Sakura baru saja akan beranjak ke mejanya ketika lelaki itu segera berkata padanya, "Sekarang belikan dua gelas kopi di Starbucks lantai dasar. Satu hot americano tanpa gula, dan satu lagi terserah."
Lelaki itu segera meraih sakunya dan mengeluarkan dua lembar uang sepuluh ribu yen.
"Terserah? Apa saja?" Sakura mengernyitkan dahi.
"Hn."
Sakura berniat meletakkan tasnya di atas mejanya dan meninggalkan ruangan. Ia merasa agak sebal karena ia harus repot-repot meminta tolong pada resepsionis untuk mengantar hingga kartu karyawannya selesai dicetak besok.
"Pakai ini," Sasuke menyerahkan kartu miliknya sendiri, membuat Sakura sedikit terkejut.
"Oh, terima kasih."
Sesudahnya ia segera bergegas meninggalkan ruangan dan menatap kartu yang berada di tangannya.
Kartu itu memiliki warna yang berbeda dengan milik sang resepsionis. Jika kartu milik sang resepsionis berwarna silver, maka kartu di tangannya berwarna hitam dengan huruf berwarna keemasan di atasnya.
Ia pikir kartu milik semua karyawan sama saja, ternyata tidak. Ia jadi penasaran, seperti apa kartu miliknya nanti?
Sakura menekan tombol lantai dasar dan elevator segera bergerak turun. Ia menatap nama dan foto yang tertera di kartu itu.
Di foto itu, Sasuke terlihat menawan dengan jas hitam dan kemeja abu-abu serta dasi berwarna hitam yang sedikit.kontras dengan pinggiran foto berwarna putih.
Begitu elevator terbuka, ia segera keluar dan memegang kartu dalam genggamannya dengan hati-hati. Ia takut karyawan yang menunggu elevator memerhatikan kartu di tangannya dan membuatnya menjadi objek atensi.
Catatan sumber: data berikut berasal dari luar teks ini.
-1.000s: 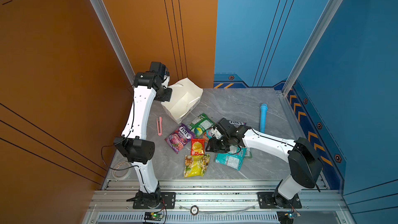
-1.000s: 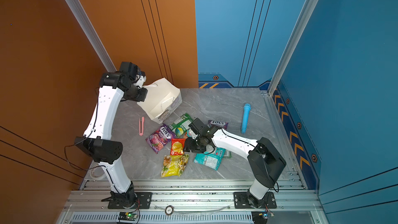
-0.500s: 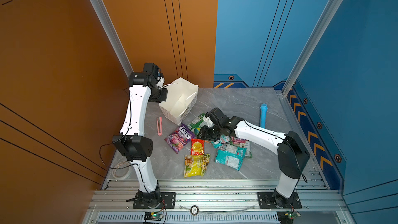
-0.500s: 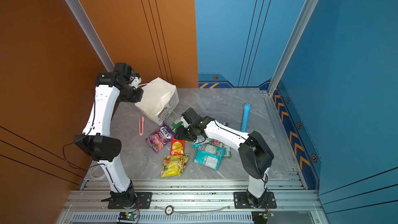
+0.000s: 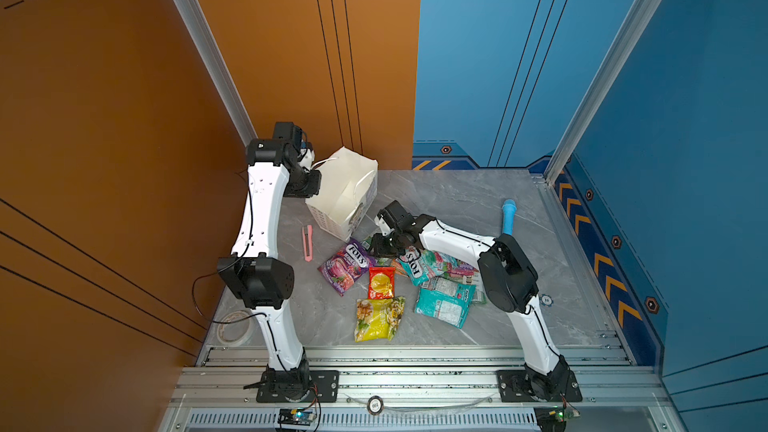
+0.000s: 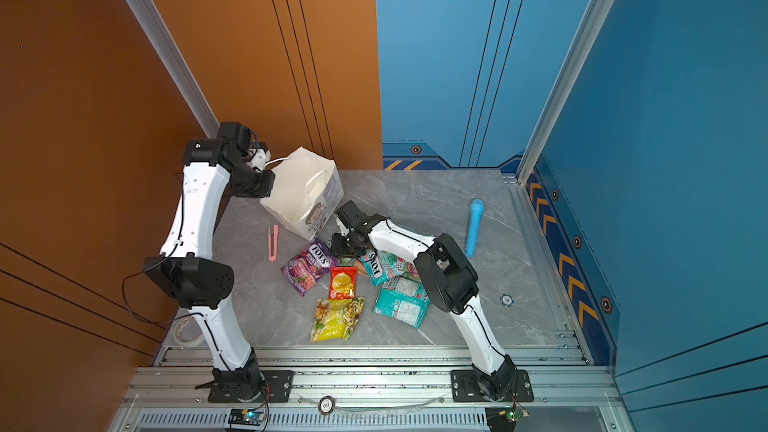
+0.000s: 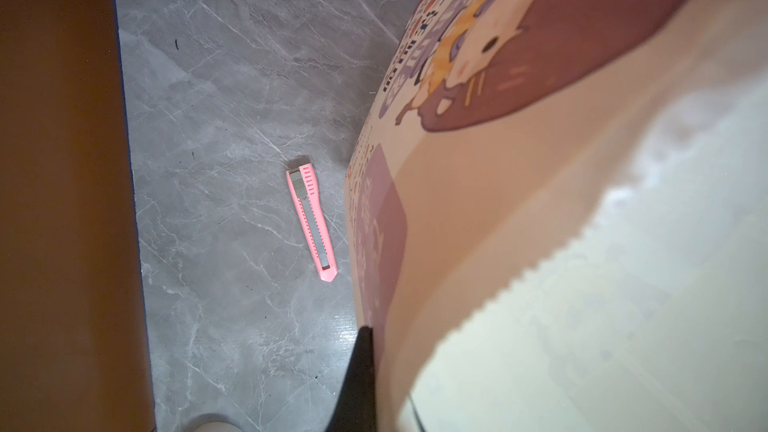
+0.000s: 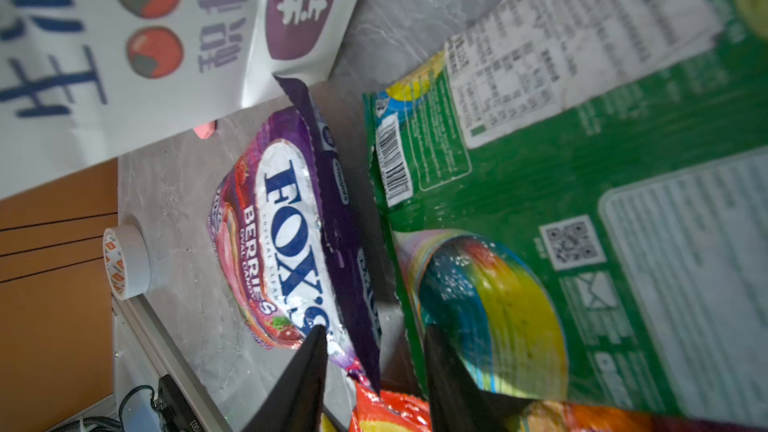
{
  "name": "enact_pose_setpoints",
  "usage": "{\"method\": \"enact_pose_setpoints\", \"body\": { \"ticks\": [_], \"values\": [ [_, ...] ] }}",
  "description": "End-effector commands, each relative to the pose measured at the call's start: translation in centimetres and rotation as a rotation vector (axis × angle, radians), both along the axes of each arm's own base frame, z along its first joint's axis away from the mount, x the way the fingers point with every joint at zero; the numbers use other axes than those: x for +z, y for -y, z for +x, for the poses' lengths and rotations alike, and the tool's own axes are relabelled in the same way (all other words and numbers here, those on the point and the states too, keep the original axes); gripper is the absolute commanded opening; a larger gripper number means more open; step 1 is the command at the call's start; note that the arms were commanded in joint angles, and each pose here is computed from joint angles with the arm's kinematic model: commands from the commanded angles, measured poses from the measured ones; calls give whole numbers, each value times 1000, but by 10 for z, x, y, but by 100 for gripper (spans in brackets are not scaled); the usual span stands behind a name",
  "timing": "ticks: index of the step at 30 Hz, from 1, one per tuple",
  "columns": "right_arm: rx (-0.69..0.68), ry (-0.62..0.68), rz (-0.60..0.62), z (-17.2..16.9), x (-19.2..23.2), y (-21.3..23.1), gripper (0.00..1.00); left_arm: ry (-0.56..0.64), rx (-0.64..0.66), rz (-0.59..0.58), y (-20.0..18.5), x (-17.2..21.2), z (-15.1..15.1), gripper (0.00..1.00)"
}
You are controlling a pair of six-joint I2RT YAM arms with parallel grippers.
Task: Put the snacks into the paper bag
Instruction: 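Grasp the purple FOX'S Berries packet with the right gripper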
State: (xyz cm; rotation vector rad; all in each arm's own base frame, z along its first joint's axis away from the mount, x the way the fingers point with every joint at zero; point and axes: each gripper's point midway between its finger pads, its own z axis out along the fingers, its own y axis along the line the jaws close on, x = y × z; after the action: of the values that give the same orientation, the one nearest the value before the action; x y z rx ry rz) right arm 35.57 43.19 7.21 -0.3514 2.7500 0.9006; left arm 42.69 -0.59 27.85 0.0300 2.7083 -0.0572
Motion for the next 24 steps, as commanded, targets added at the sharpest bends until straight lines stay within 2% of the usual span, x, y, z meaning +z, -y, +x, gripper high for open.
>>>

Ia bahkan sengaja membalik kartu di tangannya ketika akan tap out dari gerbang sehingga.tidak ada yang akan melihat nama dan foto pemilik kartu yang sebenarnya.
Ia berpikir jika Starbucks pasti berada di mall sebelah yang tersambung dengan kantor. Di luar dugaan, ternyata coffee shop itu benar-benar ada di lantai dasar gedung kantor.
Dalam hati ia bertanya-tanya, apakah Starbucks akan laris ketika segmen konsumennya terbatas?
Di luar dugaan, ternyata ada juga orang yang sedang mengantri untuk membeli kopi dan ia memutuskan melihat-lihat daftar menu.
Ia tak tahu untuk apa Sasuke memintanya membeli dua gelas kopi. Ia pikir mungkin lelaki itu ingin meminum dua gelas kopi sendirian sehingga ia memutuskan menyamakan pesanan kedua gelas kopi itu.
.
.
Sakura kembali dua puluh menit kemudian dengan dua gelas kopi di dalam paper bag berlogo kedai kopi tersebut.
Ia masih tak terbiasa keluar masuk di ruangan sebesar ini dan ia merasa gugup ketika melangkahkan kaki di ruangan ini. Ia merasa seolah berada di tempat yang salah.
"Ini kopi yang anda minta. Dan ini uang kembaliannya," ucap Sakura seraya meletakkan kantung kertas di atas meja kecil di depan sofa tempat Sasuke duduk.
"Ambil satu."
Sakura mengernyitkan dahi dan membalas tatapan lelaki itu dengan bingung.
"Kopi. Itu untukmu," Sasuke memperjelas dengan nada yang terkesan malas.
Sakura mengambil salah satu kopi dan segera berkata, "Sungguh tidak apa-apa?"
"Hn."
"Terima kasih," ucap Sakura dengan sopan. Dalam hati ia menyesal karena memesan kopi hitam tanpa gula. Padahal sebetulnya ia tidak suka kopi pahit, apalagi yang panas. Tahu begini seharusnya ia pesan latte saja.
"Nanti malam akan ada pesta penyambutan karyawan baru. Booking restoran untuk semua karyawan."
Sakura terkejut. Mem-booking restoran secara mendadak jelas bukanlah hal yang mudah.
"Berapa budget-nya? Untuk berapa orang?"
"Bebas. Lihat jumlah data pegawai di komputermu."
Sakura meringis mendengar permintaan tidak masuk akal begitu. Sepertinya dengan menjadi sekretaris Uchiha Sasuke sama saja dengan keharusan untuk bisa melakukan hal yang hampir mustahil untuk direalisasikan.